Aim of the task: When a line in the listing contains the string "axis", pick it out and copy it.

Data section:
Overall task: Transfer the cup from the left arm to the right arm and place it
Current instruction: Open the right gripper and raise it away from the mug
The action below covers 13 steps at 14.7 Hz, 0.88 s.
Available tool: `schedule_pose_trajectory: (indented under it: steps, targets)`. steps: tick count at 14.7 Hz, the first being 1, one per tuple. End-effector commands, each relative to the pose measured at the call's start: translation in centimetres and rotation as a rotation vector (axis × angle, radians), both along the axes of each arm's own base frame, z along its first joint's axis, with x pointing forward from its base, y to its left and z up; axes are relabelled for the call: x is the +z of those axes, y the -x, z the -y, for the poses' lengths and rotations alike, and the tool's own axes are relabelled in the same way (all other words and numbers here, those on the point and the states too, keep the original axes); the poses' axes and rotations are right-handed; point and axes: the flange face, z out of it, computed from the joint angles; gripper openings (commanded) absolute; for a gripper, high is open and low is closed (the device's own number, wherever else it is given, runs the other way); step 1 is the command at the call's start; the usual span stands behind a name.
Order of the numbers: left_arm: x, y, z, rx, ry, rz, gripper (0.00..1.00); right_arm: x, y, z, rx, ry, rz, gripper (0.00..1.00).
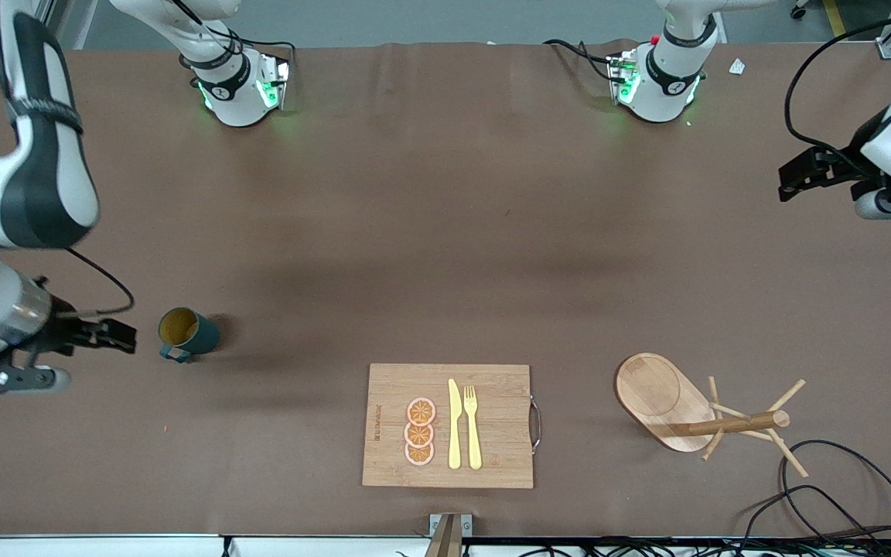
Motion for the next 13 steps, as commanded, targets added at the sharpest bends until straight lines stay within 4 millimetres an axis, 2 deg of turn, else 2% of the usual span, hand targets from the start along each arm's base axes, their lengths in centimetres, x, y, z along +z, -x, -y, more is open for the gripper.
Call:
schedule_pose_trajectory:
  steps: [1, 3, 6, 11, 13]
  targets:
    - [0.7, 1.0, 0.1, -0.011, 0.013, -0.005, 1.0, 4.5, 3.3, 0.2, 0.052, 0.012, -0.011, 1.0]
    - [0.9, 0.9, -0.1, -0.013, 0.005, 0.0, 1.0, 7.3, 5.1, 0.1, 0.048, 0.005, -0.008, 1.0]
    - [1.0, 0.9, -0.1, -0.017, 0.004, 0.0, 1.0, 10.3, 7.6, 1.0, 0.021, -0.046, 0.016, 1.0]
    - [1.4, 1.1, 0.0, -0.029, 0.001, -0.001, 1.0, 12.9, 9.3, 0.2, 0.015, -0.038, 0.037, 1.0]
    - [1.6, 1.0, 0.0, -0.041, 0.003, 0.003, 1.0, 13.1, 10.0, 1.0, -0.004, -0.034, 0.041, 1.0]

Expected answer:
Available tool: `schedule_pose_trajectory: (indented under it: steps, targets)`. steps: tick count at 14.7 Hz, the first being 1, one per tuple. End-effector commands, each relative to the pose measured at the call's start: translation in centimetres and rotation as a rotation vector (axis × angle, radians), both along the axes of each arm's own base frame, z along its first joint's axis, with x pointing forward from its base, y to its left and z up; axes are relabelled for the call: x is the +z of those axes, y the -x, z the -y, for the poses' lengths and rotations alike, and the tool's own axes are relabelled in the same way (all other words and numbers here, those on the point and the states too, keep the original axes); the poses' axes and rotations are right-handed; point and axes: the flange face, z out of it, computed from the joint angles; gripper openings (commanded) absolute; for a gripper, high is open and low is closed (the device's own number, wherever else it is given, runs the other way); step 1 is the command at the call's start; the usual span stands behind a name.
Motion for the next 13 steps, as commanded, targets added at the sharpest bends until straight lines stay within 4 millimetres an axis, 2 deg of turn, else 2% of the usual span, hand targets from the start along each arm's base axes, their lengths in centimetres, x, y, z along +z, -x, -y, more is open for the gripper.

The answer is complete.